地方の人は“イマイチ新聞”を読まされている烏賀陽弘道×窪田順生の“残念な新聞”(3)(2/5 ページ)

» 2011年04月08日 08時00分 公開
[土肥義則,Business Media 誠]

見えない“38度線”が存在している

窪田:紙面が変わりませんね。「紙面改革しました」といっても、文字を大きくして読みやすくしたり、写真を大きくして見やすくするだけ(笑)。改革、改革といって実は根本的に何も変えないという、お役所の改革案と似ていますよね。

烏賀陽:新聞紙面というのは新聞社の組織の反映なんです。すべての新聞がそう。編集局の中に政治部・経済部・社会部・学芸部といったセクションがあって、そのセクションが紙面を埋めていくので。

窪田:そうした組織から生まれてくる新聞を読まされる読者はたまりませんね。

烏賀陽:朝日新聞で例えると、“朝日新聞社内新聞”といった感じ(笑)。

窪田:ハハハ。

烏賀陽:学生のころに「なぜこんな紙面になるんだろう?」と疑問に感じていたんですが、会社に入ってその謎が解けましたね。政治部や経済部などが争ったことが、そのまま紙面に掲載されているんですから。
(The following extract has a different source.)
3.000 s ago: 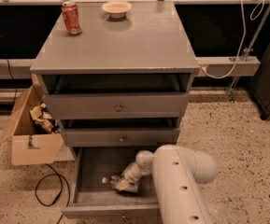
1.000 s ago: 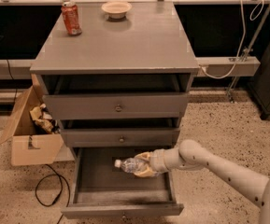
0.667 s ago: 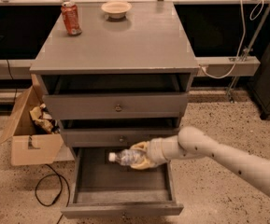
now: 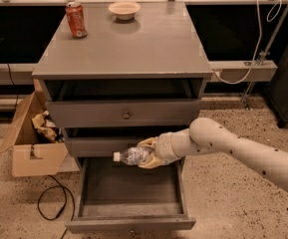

 政治部に演劇に詳しい記者がいても、彼が演劇評を書くことはできない。読者にすれば経済部であろうと政治部であろうと、演劇に詳しい人の記事を読みたいはず。しかし紙面は組織の反映でしかない。

 例えば政治面と文化面の間には、読者には見えない“38度線”が存在しているんですよ。政治部の記者が文化部を飛び越えて、文化面で書くということは絶対にあり得ない。

 そんなことは「紙面の外でやってくれ!」という話なんですが、実際にはセクショナリズムを紙面にして読者に読ませている。

窪田:そんな社内新聞が800万部、1000万部も刷られていると考えると、ひどい話ですねえ。